● **ASSIGNMENT**:
Pictures do not belong in the copy. Output exactly the lines from the one containing "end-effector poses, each" to the end of the listing below.

● **GIVEN MATERIAL**:

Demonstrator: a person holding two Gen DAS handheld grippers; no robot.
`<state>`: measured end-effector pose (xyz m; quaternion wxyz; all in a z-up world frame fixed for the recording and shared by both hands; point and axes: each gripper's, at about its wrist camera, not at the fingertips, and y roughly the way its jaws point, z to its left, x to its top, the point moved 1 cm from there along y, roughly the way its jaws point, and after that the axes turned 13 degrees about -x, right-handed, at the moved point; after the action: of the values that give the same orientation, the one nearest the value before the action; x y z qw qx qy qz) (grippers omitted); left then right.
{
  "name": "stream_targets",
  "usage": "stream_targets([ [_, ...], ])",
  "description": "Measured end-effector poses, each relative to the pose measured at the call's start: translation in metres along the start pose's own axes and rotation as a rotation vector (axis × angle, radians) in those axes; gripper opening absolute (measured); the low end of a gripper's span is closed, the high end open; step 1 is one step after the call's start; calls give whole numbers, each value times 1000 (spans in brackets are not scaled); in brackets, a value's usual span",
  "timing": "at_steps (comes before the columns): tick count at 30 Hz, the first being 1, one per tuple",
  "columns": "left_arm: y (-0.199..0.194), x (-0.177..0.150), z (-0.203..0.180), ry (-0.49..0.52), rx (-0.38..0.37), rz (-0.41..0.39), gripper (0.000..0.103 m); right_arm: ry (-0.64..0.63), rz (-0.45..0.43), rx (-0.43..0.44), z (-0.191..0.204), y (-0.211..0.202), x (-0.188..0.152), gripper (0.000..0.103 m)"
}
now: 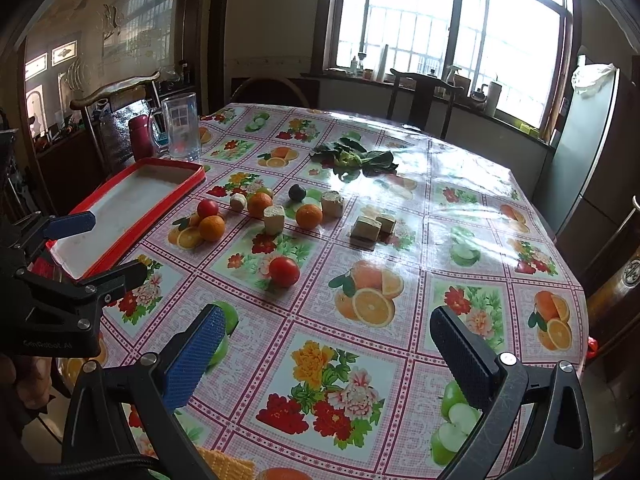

● **EXERCISE OUTPUT**:
  "description": "Measured end-effector poses, each relative to the pose measured at the call's start: translation in metres along the start pose's own axes and rotation as a rotation vector (axis × angle, radians) in those axes; gripper opening absolute (measured); the low end of a gripper's span is closed, the high end open; step 1 is one step after the call's start; calls give whole numbers, each value times 1000 (spans in brackets are not scaled); in brackets, a value's usual span",
  "timing": "at_steps (comes before the columns): tick count at 30 Hz, the first being 1, one per tuple",
  "columns": "left_arm: y (-0.199..0.194), x (-0.177..0.150), z (-0.203..0.180), ry (-0.49..0.52), rx (-0.38..0.37), rz (-0.41..0.39), gripper (0.000..0.103 m); right_arm: ry (-0.64..0.63), rz (-0.45..0.43), rx (-0.43..0.44), z (-0.191..0.204), y (-0.211..0.202), x (-0.188..0.152), gripper (0.000..0.103 m)"
}
now: 

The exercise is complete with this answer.